We wanted a code where we could test different physics models, scale to model flow on the order of the full body, capture complex cell behavior and integrate well with virtual reality interfaces for virtual surgery. MUPHY was not looking at blood flow in the whole body. We were trying to broaden it out.
Also, MUPHY was written by Italians. So many comments were in Italian, and I couldn’t understand them. [Laughs.]
How did you know if these predictions were actually accurate?
In a 160-patient study, we showed that Harvey can accurately match measurements in the patient. The standard of care is to put a guide wire directly in the artery to measure pressure before and after any narrowing — the ratio of those two numbers is called “fractional flow reserve.” We used the simulation to calculate the same thing, noninvasively.
But this need for visuals makes things computationally harder, right?
Yes, a big pain for us right now is the level of data.

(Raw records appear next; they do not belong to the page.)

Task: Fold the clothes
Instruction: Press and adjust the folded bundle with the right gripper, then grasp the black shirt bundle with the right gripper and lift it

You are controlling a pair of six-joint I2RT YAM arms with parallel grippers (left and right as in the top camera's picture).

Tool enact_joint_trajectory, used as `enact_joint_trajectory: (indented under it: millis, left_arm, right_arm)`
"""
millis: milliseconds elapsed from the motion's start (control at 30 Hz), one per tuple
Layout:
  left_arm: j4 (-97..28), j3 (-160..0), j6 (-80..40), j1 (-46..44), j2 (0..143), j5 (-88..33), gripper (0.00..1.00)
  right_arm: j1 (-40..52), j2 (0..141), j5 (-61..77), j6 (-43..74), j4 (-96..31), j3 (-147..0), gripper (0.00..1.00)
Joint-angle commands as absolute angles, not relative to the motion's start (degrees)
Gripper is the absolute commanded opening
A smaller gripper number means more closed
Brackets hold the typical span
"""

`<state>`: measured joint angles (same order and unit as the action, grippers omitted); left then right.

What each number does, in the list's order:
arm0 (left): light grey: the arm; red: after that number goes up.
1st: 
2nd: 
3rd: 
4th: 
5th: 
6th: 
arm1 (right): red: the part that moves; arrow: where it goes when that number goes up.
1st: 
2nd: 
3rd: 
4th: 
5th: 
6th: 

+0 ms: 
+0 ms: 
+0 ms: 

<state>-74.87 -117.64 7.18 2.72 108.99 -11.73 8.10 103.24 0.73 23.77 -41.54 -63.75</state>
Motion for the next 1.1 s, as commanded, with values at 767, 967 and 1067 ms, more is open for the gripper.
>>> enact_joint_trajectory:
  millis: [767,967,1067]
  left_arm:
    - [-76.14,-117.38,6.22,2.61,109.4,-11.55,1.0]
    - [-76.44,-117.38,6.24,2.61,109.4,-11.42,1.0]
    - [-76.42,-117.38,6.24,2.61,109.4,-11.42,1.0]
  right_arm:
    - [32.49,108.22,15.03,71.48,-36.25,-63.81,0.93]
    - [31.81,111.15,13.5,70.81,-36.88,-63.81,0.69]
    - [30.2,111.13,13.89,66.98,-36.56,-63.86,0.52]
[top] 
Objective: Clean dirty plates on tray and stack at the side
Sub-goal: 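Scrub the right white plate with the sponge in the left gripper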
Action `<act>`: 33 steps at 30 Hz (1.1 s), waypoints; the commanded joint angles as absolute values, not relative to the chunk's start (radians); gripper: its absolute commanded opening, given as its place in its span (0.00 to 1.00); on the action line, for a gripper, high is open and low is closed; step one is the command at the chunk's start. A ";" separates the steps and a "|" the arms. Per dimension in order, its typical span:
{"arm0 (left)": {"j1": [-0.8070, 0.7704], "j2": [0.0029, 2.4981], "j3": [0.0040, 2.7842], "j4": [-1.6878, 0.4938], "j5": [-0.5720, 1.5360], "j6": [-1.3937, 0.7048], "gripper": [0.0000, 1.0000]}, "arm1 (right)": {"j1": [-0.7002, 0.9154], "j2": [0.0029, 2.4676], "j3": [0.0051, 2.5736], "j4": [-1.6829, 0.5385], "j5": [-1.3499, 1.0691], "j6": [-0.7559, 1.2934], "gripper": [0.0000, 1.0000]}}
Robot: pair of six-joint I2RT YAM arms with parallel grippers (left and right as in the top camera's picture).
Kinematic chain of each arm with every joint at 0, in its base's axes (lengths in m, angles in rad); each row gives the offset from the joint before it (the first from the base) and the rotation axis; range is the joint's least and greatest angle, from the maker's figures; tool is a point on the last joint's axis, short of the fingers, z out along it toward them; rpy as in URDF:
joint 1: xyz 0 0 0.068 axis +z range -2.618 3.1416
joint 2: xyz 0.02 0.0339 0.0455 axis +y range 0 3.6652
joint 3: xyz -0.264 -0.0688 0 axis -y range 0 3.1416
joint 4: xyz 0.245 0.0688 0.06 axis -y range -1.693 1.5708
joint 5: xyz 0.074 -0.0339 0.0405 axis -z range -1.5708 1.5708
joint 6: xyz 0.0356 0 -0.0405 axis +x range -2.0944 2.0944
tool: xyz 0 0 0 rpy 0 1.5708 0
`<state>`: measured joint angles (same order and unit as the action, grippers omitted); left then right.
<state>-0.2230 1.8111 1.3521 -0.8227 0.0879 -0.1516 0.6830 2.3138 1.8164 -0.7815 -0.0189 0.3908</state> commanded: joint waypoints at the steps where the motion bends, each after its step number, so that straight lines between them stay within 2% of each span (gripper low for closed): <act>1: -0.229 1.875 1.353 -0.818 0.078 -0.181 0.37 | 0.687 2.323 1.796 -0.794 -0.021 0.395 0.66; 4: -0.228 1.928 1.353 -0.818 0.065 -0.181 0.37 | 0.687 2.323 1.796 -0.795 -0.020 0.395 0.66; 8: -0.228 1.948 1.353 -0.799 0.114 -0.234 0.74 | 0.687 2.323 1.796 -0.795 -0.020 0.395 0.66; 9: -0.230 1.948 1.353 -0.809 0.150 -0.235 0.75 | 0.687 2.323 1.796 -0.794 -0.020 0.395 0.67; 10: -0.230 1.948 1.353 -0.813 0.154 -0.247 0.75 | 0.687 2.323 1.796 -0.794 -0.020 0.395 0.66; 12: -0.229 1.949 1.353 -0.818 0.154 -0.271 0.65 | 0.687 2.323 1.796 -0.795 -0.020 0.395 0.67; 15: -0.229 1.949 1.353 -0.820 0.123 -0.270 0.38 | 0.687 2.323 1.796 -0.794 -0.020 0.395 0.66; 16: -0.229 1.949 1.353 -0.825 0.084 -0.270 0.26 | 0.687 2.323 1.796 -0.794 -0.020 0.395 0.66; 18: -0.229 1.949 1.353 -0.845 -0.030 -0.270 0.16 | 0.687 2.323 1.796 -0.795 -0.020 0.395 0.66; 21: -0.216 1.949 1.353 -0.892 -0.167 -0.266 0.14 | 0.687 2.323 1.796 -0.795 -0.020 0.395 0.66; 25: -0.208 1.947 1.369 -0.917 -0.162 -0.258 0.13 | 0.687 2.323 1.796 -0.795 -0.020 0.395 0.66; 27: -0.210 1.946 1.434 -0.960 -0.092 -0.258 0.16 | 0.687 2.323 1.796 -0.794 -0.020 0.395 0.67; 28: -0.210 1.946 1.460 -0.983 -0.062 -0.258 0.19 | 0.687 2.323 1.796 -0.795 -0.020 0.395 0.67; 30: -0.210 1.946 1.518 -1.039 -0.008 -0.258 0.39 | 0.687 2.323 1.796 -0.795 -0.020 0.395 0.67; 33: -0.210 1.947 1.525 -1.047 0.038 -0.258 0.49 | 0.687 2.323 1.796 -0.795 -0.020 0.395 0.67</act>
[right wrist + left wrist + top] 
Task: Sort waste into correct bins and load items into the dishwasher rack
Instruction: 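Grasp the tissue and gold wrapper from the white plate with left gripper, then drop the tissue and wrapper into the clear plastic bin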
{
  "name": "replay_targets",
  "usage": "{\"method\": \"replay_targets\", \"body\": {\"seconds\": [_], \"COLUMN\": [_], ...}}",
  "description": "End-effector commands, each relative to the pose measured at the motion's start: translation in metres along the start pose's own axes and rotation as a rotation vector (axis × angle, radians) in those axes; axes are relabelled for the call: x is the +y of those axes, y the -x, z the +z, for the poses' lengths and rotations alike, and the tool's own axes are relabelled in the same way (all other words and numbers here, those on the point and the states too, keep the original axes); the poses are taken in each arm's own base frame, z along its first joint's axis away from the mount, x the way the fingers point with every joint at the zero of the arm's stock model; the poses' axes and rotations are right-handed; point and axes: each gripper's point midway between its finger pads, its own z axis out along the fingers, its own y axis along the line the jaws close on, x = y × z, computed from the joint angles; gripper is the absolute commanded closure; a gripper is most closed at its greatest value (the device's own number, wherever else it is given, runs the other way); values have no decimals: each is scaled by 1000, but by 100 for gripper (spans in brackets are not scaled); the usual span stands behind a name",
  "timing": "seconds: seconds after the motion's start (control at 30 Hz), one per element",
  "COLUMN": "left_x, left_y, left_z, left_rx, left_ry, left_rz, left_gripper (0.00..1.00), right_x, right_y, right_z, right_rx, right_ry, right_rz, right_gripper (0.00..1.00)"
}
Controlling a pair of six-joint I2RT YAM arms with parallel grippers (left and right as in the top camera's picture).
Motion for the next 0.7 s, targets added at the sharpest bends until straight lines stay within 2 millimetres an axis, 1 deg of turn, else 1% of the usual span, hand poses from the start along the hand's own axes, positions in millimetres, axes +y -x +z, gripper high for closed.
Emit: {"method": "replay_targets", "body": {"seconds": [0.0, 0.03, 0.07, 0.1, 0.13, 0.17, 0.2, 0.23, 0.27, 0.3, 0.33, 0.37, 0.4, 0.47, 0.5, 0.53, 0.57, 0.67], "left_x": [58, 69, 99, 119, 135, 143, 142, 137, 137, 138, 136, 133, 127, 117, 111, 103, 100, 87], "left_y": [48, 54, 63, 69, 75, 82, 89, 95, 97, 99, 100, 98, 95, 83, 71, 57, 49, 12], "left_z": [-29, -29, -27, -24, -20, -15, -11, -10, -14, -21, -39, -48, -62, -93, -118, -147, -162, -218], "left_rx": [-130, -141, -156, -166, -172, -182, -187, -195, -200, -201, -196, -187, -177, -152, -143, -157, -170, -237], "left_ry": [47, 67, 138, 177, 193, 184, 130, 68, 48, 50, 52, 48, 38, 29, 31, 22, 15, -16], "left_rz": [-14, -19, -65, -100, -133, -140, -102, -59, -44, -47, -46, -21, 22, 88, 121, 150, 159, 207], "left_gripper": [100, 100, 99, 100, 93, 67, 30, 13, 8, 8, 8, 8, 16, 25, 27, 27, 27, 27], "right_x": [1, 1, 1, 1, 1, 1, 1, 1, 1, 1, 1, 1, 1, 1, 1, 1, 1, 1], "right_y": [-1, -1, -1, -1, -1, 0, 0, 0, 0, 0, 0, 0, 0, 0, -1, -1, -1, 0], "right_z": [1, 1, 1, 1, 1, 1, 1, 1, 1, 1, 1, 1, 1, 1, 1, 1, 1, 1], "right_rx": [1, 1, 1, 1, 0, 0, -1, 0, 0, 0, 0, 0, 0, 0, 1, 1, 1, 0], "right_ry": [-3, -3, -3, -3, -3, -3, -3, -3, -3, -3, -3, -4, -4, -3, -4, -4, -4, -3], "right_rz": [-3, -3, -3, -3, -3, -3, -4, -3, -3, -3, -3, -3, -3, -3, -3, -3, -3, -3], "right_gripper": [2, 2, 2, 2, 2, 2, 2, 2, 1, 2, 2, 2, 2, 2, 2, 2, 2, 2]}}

It’s a lot of data. We’re running simulations with up to 580 million red blood cells. There’s interactions with the fluid and red blood cells, the cells with each other, the cells with the walls — you’re trying to capture all of that. For each model, one time point might be half a terabyte, and there are millions of time steps in each heartbeat. It’s really computationally intense.
Your team has tried to reduce the computational demands using machine learning tools. How has that gone?
We had a recent paper about a system that takes about 10 minutes to train the new model with flow simulations for each patient. You can then use machine learning to predict, for example, if you change the degree of the stenosis (which is how much an artery narrows), what would the overall blood pressure become? The current FDA-approved tools take about 24 hours to train for that patient. Here, you can get real-time interaction while the patient might still be in the clinic.
What’s behind this big leap?
It’s the combination of machine learning with a smaller physics-based model. We figured out how many surgical treatment options we need to simulate for each patient’s training to provide real-time predictions. We’re using one-dimensional models instead of relying on 3D for the machine learning training. It’s just calculating along the blood vessel’s centerline — that captures a 3D structure but not the full x-, y-, z-coordinates of flow. It’s smaller data, so it’s faster to train. And you can use different algorithms from machine learning so it’s faster to run.
That improvement must come at a cost. What do you give up with machine learning?
We always want things to be interpretable, especially when it’s going into the clinic. We want to ensure that doctors know why they’re making a decision and can interpret what factors influenced that prediction. You lose some of that when it turns into a black box. Right now, a lot of our work tries to understand uncertainty. How accurate does a sensor have to be to lead to a change in your blood-flow simulation?
Then there’s just the potential for bias that you have to be aware of, especially with wearable sensors. A lot of the data may come from more affluent areas. If you’re only training on Apple Watch data, are you getting the right population mix? It’d be great to have a large population set of different ages, different genders, different activity levels, different comorbidities.
What could you do with all that data?
With up-to-date medical images for the 3D model and continuous, dynamic, high-resolution sensor data, we could figure out, for example: If you had a heart attack when you were 65, did something happen at 63? Are there ways we could have been more proactive and identified some nuance in the blood flow?
Geometry is really different between people. You need a ton of data to be able to figure out what the small difference in the blood flow is and why it would matter.
What are the limits of simulating health like this?
I don’t think there’s necessarily limits — just a lot of challenges. There’s so much that we could tie in, like the nervous system and lymphatics. We want to integrate data from many different systems, but having them talk to each other in feedback loops is really complicated. I think we’ll get there. It will just be about adding one system at a time.